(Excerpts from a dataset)
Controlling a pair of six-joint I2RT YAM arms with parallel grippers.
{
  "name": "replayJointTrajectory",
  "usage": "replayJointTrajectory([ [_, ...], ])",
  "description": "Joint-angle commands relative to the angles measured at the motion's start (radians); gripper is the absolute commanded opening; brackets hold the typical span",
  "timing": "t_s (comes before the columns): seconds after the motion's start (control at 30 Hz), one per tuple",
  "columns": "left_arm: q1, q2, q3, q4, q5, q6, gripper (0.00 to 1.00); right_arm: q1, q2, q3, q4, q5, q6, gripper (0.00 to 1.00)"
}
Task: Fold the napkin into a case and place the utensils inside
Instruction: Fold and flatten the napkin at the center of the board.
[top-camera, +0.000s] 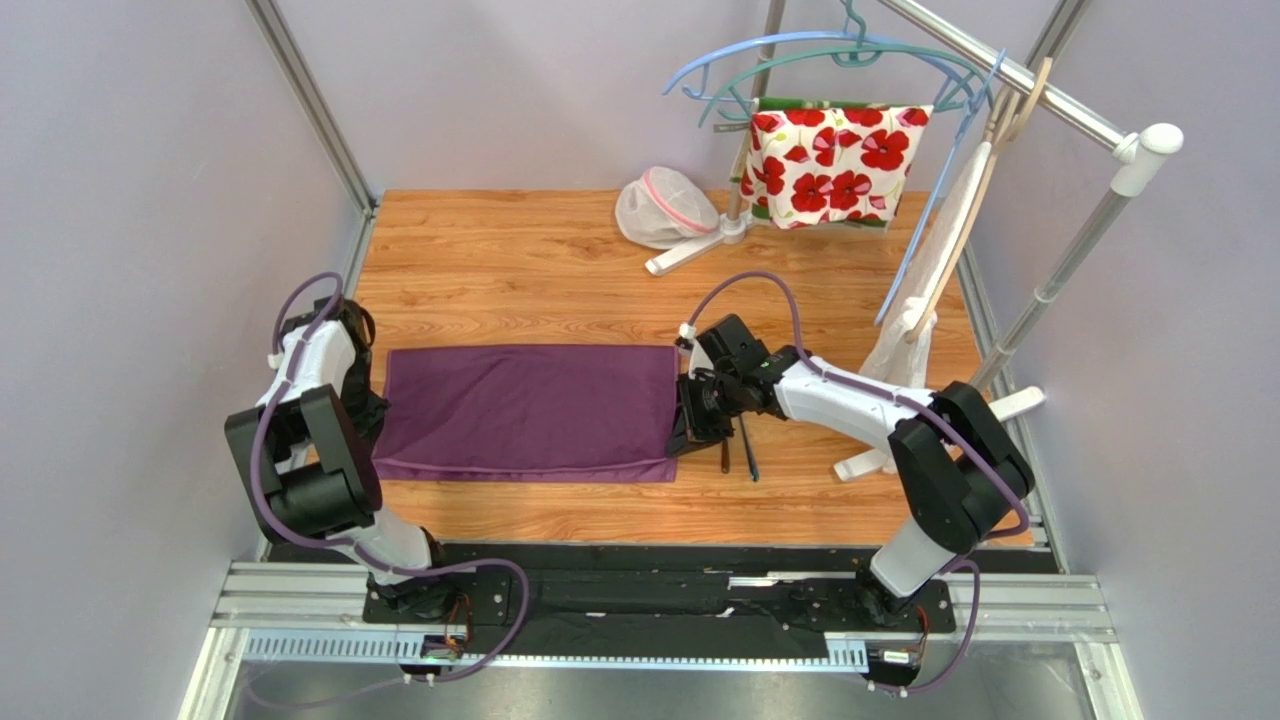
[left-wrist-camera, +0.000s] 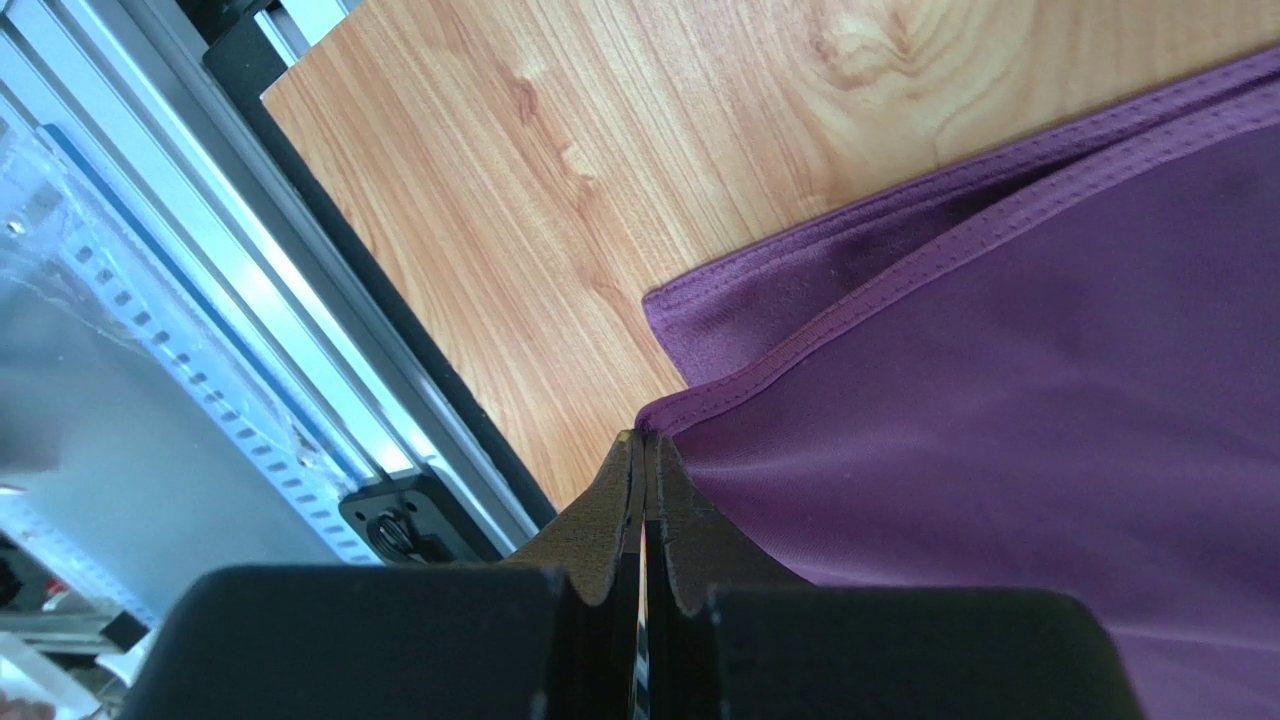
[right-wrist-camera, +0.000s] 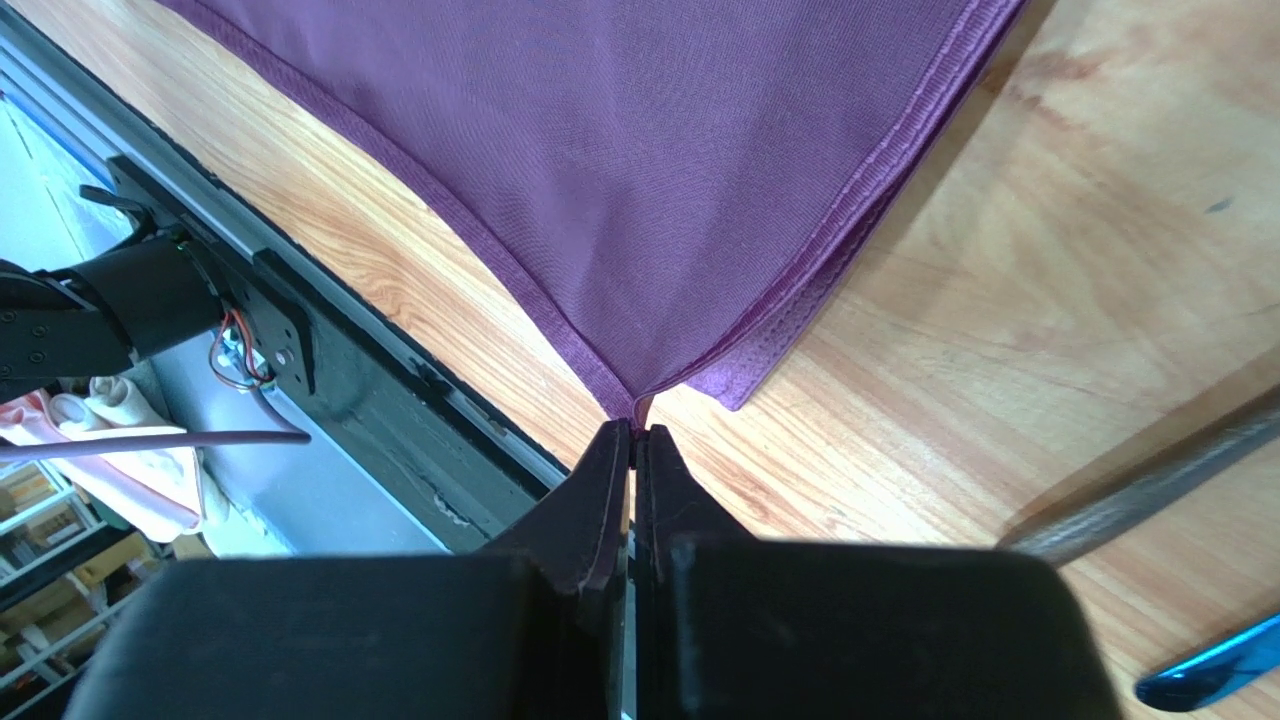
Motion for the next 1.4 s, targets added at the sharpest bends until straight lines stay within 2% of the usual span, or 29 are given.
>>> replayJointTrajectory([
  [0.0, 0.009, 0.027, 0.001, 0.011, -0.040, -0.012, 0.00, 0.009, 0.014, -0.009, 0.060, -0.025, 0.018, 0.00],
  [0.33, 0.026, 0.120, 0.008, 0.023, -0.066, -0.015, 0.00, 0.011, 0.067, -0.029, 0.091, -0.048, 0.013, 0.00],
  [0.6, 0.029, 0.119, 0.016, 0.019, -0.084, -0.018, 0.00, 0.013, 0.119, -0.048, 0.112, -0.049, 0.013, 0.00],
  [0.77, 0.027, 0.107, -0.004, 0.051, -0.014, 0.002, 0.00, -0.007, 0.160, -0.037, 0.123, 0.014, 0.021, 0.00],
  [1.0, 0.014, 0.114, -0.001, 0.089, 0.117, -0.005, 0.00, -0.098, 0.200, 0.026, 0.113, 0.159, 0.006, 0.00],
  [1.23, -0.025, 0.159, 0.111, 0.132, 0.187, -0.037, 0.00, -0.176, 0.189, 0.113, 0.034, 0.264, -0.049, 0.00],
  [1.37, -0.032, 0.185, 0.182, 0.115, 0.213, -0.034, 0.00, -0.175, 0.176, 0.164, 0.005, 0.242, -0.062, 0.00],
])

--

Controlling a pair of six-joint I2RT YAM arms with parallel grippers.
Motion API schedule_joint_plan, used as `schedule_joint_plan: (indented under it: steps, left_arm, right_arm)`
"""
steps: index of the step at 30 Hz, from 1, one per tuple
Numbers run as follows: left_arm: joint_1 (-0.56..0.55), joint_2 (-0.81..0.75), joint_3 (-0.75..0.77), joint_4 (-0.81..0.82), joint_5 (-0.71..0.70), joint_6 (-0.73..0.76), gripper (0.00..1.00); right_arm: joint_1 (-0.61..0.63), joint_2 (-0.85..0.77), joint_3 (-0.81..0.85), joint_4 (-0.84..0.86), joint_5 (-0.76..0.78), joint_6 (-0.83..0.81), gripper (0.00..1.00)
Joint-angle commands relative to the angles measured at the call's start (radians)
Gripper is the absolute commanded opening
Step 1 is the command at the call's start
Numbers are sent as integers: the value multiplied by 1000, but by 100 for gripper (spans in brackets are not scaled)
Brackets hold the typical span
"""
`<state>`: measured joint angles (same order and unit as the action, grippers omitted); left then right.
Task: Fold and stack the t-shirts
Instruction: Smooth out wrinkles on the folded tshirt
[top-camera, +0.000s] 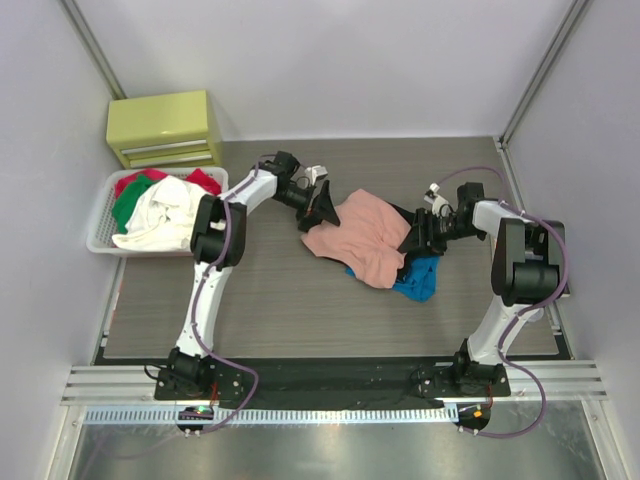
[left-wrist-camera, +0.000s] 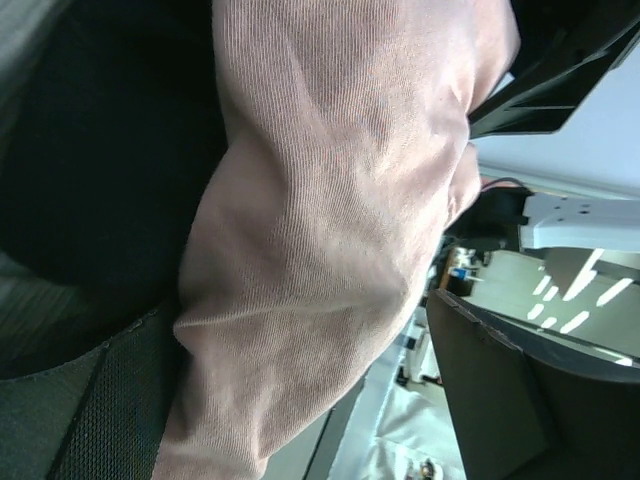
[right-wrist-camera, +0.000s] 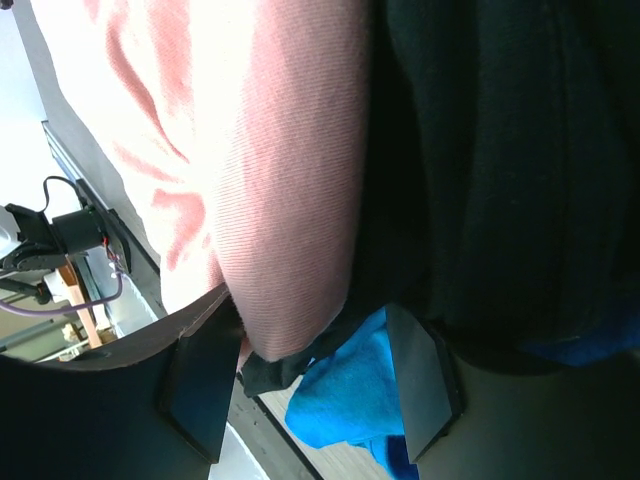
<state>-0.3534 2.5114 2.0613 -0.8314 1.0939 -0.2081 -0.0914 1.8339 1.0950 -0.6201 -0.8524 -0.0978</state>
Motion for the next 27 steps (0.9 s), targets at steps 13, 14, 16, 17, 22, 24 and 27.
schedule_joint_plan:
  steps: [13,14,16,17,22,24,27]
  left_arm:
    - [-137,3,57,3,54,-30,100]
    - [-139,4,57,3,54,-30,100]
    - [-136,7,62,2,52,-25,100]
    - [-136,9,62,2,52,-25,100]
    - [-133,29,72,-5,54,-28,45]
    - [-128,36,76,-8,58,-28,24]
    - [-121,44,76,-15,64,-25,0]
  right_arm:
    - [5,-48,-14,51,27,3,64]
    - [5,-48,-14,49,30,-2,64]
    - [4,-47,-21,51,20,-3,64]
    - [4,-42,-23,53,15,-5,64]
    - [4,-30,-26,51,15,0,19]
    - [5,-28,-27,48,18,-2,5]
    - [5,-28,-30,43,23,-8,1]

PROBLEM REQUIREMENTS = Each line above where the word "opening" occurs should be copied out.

OUTPUT =
  "description": "Joint-angle commands relative to the angles measured at the motion's start (radians); gripper is the absolute commanded opening; brackets hold the typical span",
Gripper is the absolute commanded opening

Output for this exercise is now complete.